This is a final post in what turned into an unintentional series of three, first on Election Anxiety, and then how Attention Has a Cost.
When I was writing books like Side Hustle and The $100 Startup, I often held meetups around the world where people would share their business ideas and questions. One of the questions that came up over and over was:
“How do you keep up?”
Meaning: how do you keep up with all the things you could do, all the latest trends and tactics, all the ways that other people are doing things, and whatever else is on your mind?
I understand the anxiety behind this question! We fear that we must keep up (somehow), and if we fail to keep up, then we’ll be left behind (somehow).
The precise definitions of both keeping up and being left behind are always somewhat nebulous in this context—but anxiety-provoking nonetheless.
The first answer, of course, is: you don’t keep up, because you can’t. Keeping up is impossible.
You do not have 5 hours a day to be on social media, or if for some reason you do, then you certainly don’t have those hours available to do something else.
Then, when it comes to political news, it would also take another 5 hours, and ultimately be even less productive for all the reasons I mentioned earlier.
There’s a 24-hour news cycle, another cycle about the cycle itself, and endless loops that play off the ongoing cycles. Meanwhile you have incoming messages in different mediums from all over the place.
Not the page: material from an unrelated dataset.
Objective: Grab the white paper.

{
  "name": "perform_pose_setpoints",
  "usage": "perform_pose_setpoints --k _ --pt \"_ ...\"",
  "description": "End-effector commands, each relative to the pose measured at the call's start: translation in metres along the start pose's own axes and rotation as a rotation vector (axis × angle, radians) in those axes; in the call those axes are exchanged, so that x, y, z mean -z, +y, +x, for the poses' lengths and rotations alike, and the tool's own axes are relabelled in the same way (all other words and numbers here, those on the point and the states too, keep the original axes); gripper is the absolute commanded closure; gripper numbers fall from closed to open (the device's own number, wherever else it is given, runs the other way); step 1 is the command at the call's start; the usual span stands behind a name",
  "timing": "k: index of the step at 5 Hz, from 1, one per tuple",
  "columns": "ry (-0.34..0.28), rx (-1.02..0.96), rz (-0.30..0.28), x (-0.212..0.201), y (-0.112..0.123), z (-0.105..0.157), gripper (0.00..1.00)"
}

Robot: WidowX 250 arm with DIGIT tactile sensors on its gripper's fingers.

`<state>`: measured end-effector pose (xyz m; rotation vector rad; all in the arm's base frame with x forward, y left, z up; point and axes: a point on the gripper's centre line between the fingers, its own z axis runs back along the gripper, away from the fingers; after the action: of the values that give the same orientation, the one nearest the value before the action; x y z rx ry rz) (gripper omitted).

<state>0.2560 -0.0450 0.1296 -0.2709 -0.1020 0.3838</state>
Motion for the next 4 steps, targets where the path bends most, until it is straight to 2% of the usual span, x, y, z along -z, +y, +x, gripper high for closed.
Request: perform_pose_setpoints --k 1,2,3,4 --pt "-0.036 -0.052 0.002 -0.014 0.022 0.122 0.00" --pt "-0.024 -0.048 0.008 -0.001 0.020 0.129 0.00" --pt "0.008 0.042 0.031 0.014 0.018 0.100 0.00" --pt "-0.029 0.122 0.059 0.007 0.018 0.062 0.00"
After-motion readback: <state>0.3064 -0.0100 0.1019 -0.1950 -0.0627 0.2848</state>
This is part of what makes you anxious.
Choose Wisely
The first answer to “How do you keep up with everything?” is “You don’t.” The second answer is, “You deliberately limit what to keep up with.”
If you’re wondering how to limit, there’s an easy starting point. Begin with reducing, cutting, stripping away. Unsubscribe, unfollow. Condense and clear your to-do list. Close those tabs you’ve been keeping open for three weeks. If you still need them later, you can always get them back.
Make deliberate choices about which news sources, inbound messages, and general information flows you’ll pay attention to—then opt-out of, close down, and ignore the others.